#### [Work to be completed]
Extract every line from the records below that contains the word "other".
***
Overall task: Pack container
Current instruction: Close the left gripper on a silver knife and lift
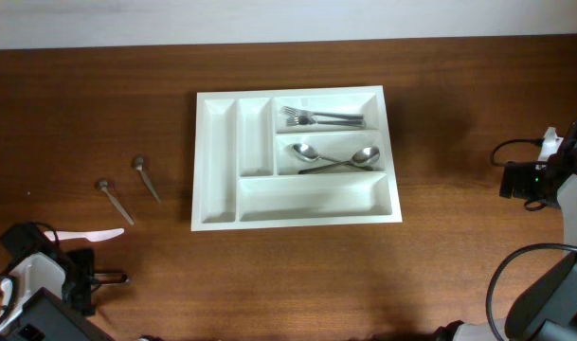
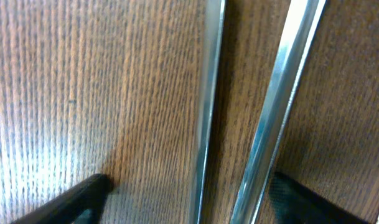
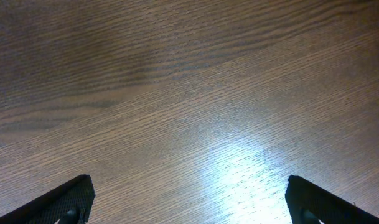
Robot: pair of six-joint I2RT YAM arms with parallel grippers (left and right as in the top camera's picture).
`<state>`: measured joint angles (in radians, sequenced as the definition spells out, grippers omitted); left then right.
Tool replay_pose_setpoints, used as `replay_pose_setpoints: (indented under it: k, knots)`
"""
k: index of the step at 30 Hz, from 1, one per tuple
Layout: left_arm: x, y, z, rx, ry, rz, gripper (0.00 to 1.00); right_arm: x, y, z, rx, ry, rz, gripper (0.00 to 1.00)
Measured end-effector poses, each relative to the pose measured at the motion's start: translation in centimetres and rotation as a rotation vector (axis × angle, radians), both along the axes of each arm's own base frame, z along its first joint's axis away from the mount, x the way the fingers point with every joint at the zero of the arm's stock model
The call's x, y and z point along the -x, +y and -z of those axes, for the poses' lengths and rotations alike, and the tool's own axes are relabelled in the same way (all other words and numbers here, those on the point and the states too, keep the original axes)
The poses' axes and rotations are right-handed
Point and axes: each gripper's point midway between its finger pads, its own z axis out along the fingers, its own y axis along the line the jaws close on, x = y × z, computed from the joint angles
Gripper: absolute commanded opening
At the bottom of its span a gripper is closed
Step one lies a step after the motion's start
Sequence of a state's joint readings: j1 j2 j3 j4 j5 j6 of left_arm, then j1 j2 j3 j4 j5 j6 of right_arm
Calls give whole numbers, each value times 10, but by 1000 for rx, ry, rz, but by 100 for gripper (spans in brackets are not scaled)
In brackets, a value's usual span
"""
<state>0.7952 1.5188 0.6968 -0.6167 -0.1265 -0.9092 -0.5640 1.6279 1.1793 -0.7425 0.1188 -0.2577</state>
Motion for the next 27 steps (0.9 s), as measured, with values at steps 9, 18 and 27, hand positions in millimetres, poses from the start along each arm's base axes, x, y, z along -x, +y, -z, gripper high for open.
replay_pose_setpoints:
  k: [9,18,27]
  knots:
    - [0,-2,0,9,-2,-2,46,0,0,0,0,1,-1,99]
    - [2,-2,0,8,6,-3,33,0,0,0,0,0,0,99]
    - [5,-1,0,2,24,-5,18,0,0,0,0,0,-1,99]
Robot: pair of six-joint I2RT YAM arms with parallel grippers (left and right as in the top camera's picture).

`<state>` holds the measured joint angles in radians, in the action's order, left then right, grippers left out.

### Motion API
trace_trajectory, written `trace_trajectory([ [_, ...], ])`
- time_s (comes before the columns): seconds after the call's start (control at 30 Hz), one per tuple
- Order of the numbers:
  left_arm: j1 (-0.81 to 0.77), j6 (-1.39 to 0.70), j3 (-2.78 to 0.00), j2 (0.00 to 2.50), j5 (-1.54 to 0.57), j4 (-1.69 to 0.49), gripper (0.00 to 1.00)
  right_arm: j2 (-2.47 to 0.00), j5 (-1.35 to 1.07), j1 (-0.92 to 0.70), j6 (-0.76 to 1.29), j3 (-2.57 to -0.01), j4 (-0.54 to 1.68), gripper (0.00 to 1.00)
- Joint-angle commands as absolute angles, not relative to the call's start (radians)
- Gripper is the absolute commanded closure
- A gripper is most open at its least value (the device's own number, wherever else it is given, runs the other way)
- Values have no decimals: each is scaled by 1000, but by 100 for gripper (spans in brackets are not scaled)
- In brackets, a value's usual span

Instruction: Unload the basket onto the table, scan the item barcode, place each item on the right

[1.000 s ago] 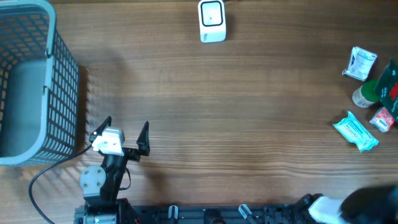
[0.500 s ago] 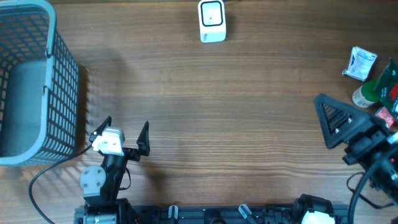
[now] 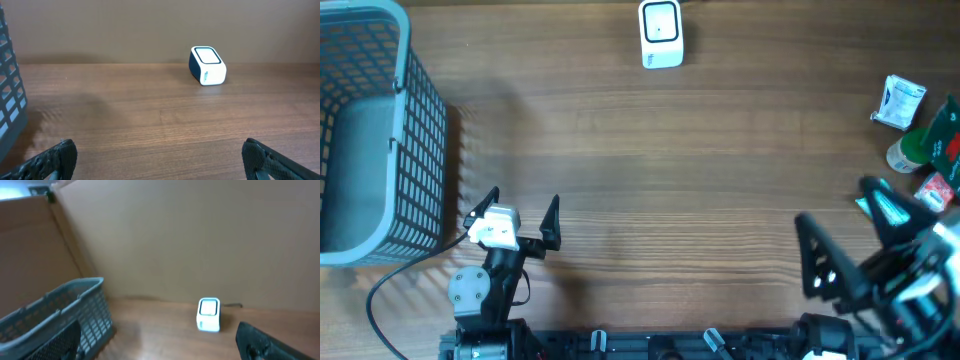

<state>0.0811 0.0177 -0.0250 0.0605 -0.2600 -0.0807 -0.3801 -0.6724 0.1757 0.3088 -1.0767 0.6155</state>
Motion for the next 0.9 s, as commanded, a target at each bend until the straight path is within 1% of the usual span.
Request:
trace_trajectory([
  [0.0,87,19,-20,56,-262,-80,0,-196,-616,135,292,-827,452,0],
  [0.13,87,19,-20,56,-262,-80,0,-62,-537,78,292,-549,208,0],
  [0.23,87,19,-20,56,-262,-80,0,-44,-431,35,292,-404,102,0],
  [0.33,87,19,-20,56,-262,-80,0,-31,-281,-41,292,-293,82,0],
  [0.43,87,19,-20,56,-262,-80,0,-4,-211,-82,290,-214,29,0],
  [0.57,87,19,-20,56,-262,-80,0,-3,-169,-93,290,-101,-76,0],
  [0.87,87,19,-20,56,-262,-80,0,-3,-112,-93,290,-5,-74,0],
])
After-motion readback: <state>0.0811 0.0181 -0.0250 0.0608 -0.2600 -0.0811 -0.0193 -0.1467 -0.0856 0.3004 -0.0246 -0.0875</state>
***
#### [Completed task]
The call's x, y and z point along the -x, +y and -z of those axes, for the poses' lengths and rotations alike, and the tool's own axes are relabelled in the same way (all other words and numbers here, those on the point and the states too, keep the original axes)
- A gripper is most open at its least value (the device's own number, wherever else it is given, runs the other way)

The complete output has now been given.